🤖 AI Summary
This study addresses the quantification of cross-lingual intelligibility among Romance languages—French, Italian, Portuguese, Spanish, and Romanian—with a particular focus on its asymmetry. The work proposes a novel computational metric that integrates orthographic, phonetic, and multi-source semantic embeddings to jointly capture lexical surface and semantic similarity. Leveraging parallel corpora and word embedding models, the resulting intelligibility scores exhibit strong correlation with human performance in cloze-task experiments, effectively capturing and validating the asymmetric nature of mutual intelligibility across these languages.
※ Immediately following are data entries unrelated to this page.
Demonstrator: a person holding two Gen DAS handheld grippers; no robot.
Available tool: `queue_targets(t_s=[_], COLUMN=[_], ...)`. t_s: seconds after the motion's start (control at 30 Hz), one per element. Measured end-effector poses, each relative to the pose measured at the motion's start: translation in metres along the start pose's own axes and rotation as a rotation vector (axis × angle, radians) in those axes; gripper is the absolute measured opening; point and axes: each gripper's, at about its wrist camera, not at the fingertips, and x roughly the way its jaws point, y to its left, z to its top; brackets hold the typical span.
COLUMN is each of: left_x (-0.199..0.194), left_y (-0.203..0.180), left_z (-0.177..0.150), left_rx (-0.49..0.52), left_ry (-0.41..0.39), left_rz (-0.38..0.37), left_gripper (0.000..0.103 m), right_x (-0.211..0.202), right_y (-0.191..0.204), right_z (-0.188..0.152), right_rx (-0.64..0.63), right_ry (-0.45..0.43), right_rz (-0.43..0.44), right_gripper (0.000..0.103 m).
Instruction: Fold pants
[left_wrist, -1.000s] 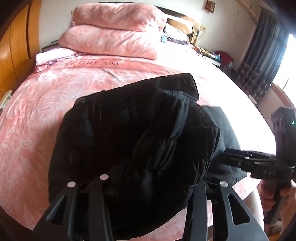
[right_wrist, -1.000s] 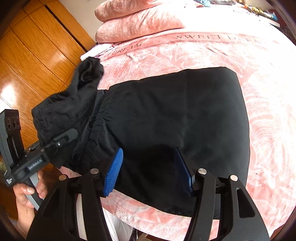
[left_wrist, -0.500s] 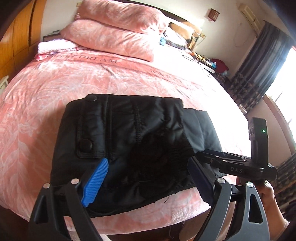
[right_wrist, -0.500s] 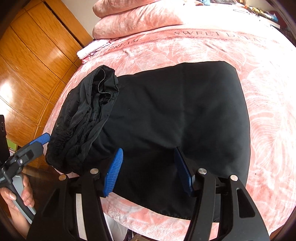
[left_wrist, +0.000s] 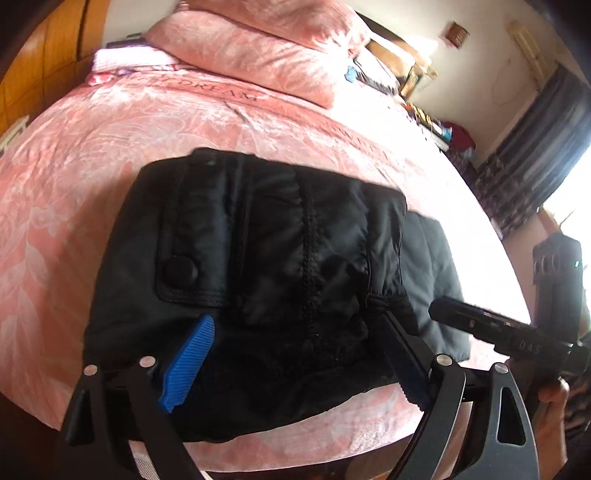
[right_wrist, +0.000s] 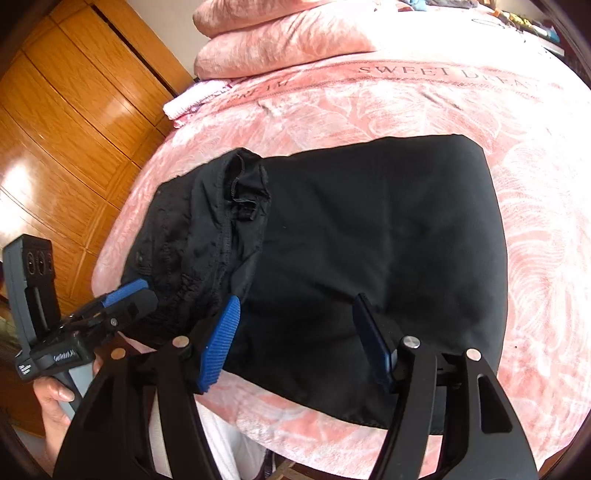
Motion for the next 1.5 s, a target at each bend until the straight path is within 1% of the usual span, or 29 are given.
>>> queue_targets(t_s=[0.03,0.07,0.13,0.2,0.23,0.33,0.43,0.5,0.57,0.6,0.63,0.67,0.73,0.77,0.83,0.93,1.07,1.2,1.37,1.5], left_x=[-0.011,-0.019,-0.030,-0.032,-0.031,-0.025,-0.017,-0.012,-0.009,-0.010,-0.011,-0.013,-0.016,-0.017,-0.018,-0.016,-0.018,-0.021,-0.018,-0.011], left_y=[0.011,0.021,0.041,0.060,0.069,0.086,0.091,0.095,0.100,0.103,0.105,0.108,0.114,0.116,0.121,0.121,0.109,0.093,0.066,0.041], left_z=[0.002,0.003,0.005,0.006,0.006,0.003,0.000,-0.002,-0.004,-0.005,-0.005,-0.006,-0.006,-0.007,-0.007,-0.009,-0.005,0.001,0.007,0.010], left_rx=[-0.044,-0.078,-0.129,-0.161,-0.182,-0.217,-0.197,-0.192,-0.205,-0.214,-0.224,-0.233,-0.256,-0.267,-0.287,-0.292,-0.269,-0.235,-0.170,-0.114], left_ry=[-0.030,-0.051,-0.079,-0.078,-0.066,-0.035,-0.006,0.017,0.026,0.024,0.020,0.015,0.010,0.011,0.018,0.026,0.018,0.004,0.009,0.022], left_rz=[-0.010,-0.010,0.018,0.056,0.070,0.061,0.082,0.081,0.073,0.066,0.060,0.057,0.058,0.057,0.058,0.068,0.057,0.045,0.022,0.017], left_gripper=[0.090,0.090,0.090,0.090,0.091,0.091,0.091,0.091,0.091,0.091,0.091,0.091,0.092,0.093,0.093,0.093,0.093,0.093,0.093,0.094], right_x=[-0.004,-0.007,-0.007,0.001,0.007,0.024,0.041,0.051,0.060,0.064,0.068,0.073,0.078,0.078,0.072,0.055,0.023,-0.010,-0.053,-0.071], right_y=[0.004,0.008,0.019,0.026,0.029,0.036,0.037,0.039,0.041,0.043,0.045,0.047,0.050,0.051,0.051,0.057,0.075,0.078,0.055,0.030], right_z=[0.001,0.003,0.007,0.010,0.012,0.013,0.012,0.012,0.013,0.013,0.014,0.015,0.015,0.016,0.017,0.020,0.029,0.043,0.047,0.046], right_rx=[-0.005,-0.015,-0.029,-0.016,-0.009,0.001,0.010,0.008,0.001,-0.003,-0.009,-0.012,-0.002,-0.004,0.000,-0.024,-0.114,-0.161,-0.156,-0.121], right_ry=[-0.006,-0.009,0.001,0.027,0.046,0.092,0.135,0.154,0.165,0.169,0.175,0.185,0.194,0.187,0.164,0.118,0.064,0.017,-0.037,-0.055], right_rz=[0.023,0.046,0.102,0.165,0.182,0.180,0.181,0.177,0.195,0.206,0.219,0.241,0.276,0.283,0.297,0.301,0.265,0.224,0.216,0.176], right_gripper=[0.076,0.076,0.081,0.085,0.085,0.085,0.085,0.085,0.086,0.080,0.063,0.053,0.039,0.036,0.027,0.023,0.022,0.021,0.021,0.021])
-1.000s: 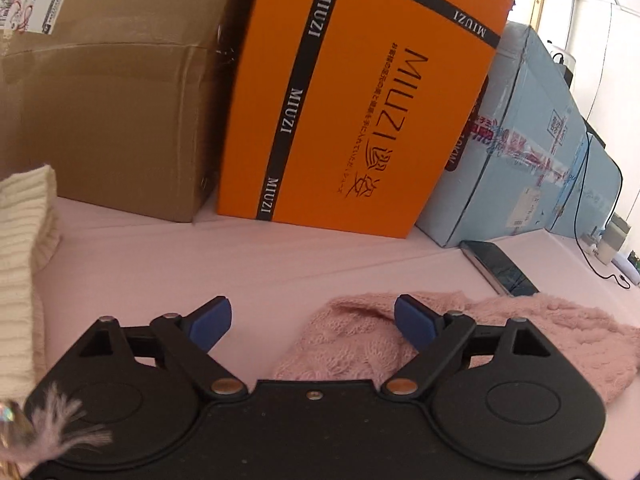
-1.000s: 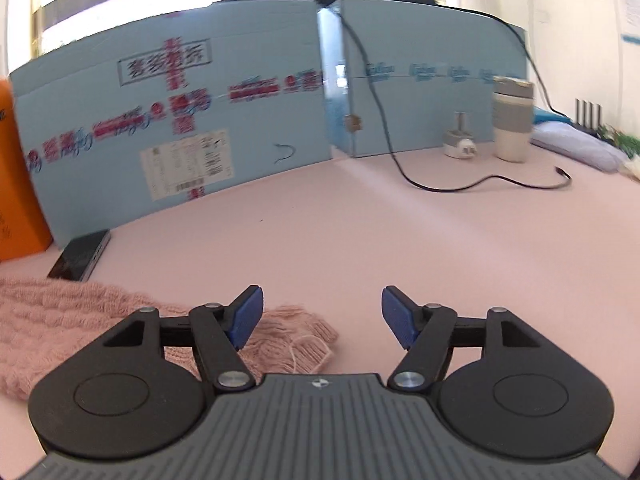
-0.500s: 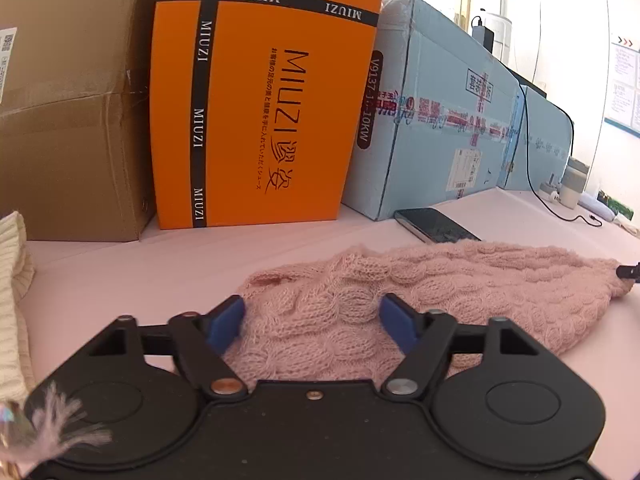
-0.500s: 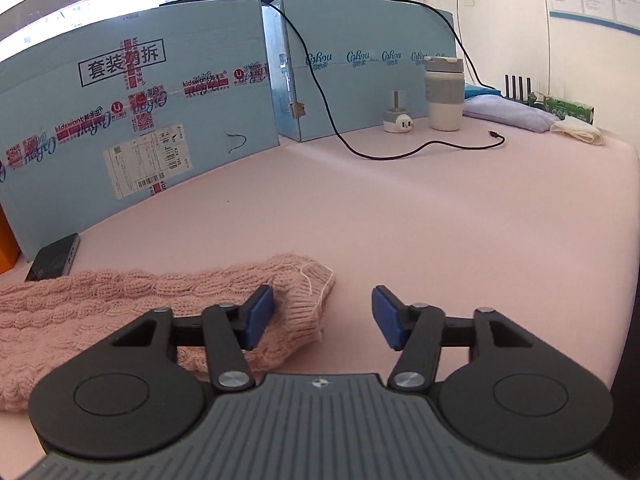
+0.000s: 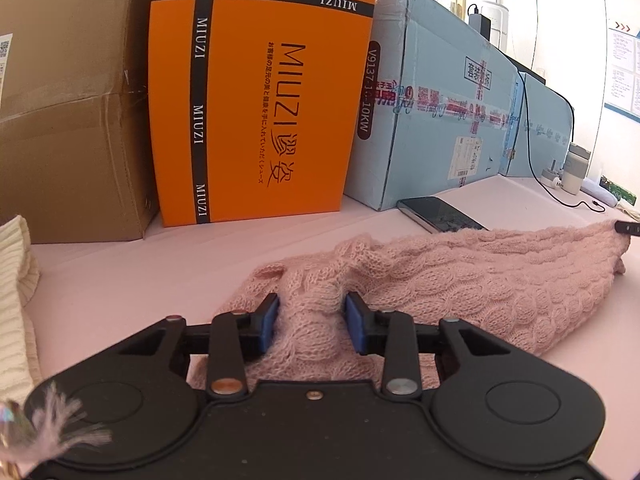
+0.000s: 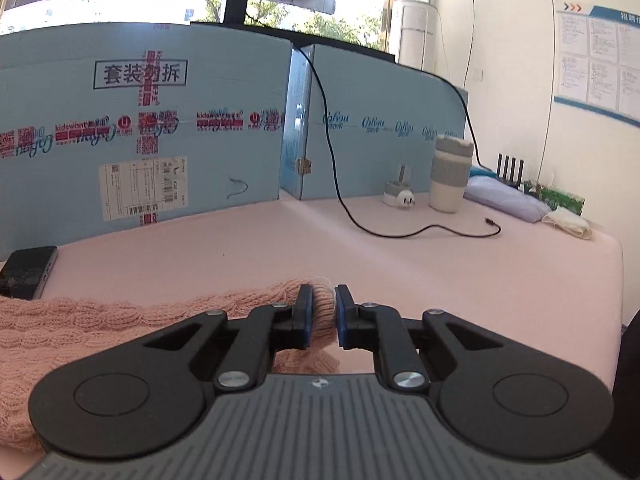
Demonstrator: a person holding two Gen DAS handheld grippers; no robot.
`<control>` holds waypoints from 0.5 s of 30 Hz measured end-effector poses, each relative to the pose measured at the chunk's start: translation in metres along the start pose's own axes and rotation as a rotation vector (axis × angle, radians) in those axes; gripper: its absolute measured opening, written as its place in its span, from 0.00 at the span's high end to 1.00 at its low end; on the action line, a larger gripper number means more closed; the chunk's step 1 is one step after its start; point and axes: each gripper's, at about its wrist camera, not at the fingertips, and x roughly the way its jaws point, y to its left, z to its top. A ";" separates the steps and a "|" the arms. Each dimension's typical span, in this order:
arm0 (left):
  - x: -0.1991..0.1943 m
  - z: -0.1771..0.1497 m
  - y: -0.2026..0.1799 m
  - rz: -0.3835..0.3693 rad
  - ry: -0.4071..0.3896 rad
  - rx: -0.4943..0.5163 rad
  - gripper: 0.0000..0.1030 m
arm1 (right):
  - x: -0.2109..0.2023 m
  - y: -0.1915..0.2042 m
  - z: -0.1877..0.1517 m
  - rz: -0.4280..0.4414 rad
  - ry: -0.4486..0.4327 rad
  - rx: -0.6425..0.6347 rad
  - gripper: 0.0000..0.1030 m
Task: Fold clothes
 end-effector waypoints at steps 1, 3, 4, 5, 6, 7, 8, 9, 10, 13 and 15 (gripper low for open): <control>0.000 0.000 0.000 0.002 -0.002 0.001 0.62 | 0.005 0.000 -0.003 0.005 0.034 0.010 0.89; -0.002 0.000 -0.001 0.002 -0.010 0.007 0.61 | 0.008 -0.003 -0.008 0.003 0.066 0.038 0.89; -0.003 0.000 -0.001 0.010 -0.013 0.004 0.59 | 0.007 -0.004 -0.009 -0.006 0.072 0.056 0.84; -0.004 0.000 0.000 0.022 -0.016 -0.001 0.50 | 0.004 -0.006 -0.008 -0.022 0.069 0.076 0.73; -0.005 0.000 0.001 0.034 -0.019 -0.005 0.46 | 0.001 -0.008 -0.007 -0.034 0.067 0.098 0.66; -0.006 0.001 0.003 0.047 -0.022 -0.017 0.38 | -0.003 -0.010 -0.007 -0.038 0.064 0.120 0.50; -0.008 0.001 0.006 0.060 -0.025 -0.031 0.30 | -0.006 -0.011 -0.006 -0.042 0.061 0.143 0.34; -0.009 0.001 0.009 0.074 -0.028 -0.046 0.26 | -0.008 -0.013 -0.006 -0.037 0.062 0.166 0.28; -0.011 0.001 0.012 0.087 -0.031 -0.060 0.20 | -0.008 -0.014 -0.006 -0.016 0.073 0.189 0.25; -0.011 0.000 0.021 0.109 -0.014 -0.111 0.11 | 0.004 -0.012 -0.011 0.007 0.138 0.248 0.25; -0.006 -0.002 0.028 0.097 0.016 -0.154 0.08 | 0.009 -0.009 -0.016 -0.007 0.158 0.271 0.31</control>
This approach offers a scalable, data-driven paradigm for modeling cross-lingual comprehension, advancing both theoretical understanding and practical applications in multilingual NLP.
📝 Abstract
We present an analysis of mutual intelligibility in related languages applied for languages in the Romance family. We introduce a novel computational metric for estimating intelligibility based on lexical similarity using surface and semantic similarity of related words, and use it to measure mutual intelligibility for the five main Romance languages (French, Italian, Portuguese, Spanish, and Romanian), and compare results using both the orthographic and phonetic forms of words as well as different parallel corpora and vectorial models of word meaning representation. The obtained intelligibility scores confirm intuitions related to intelligibility asymmetry across languages and significantly correlate with results of cloze tests in human experiments.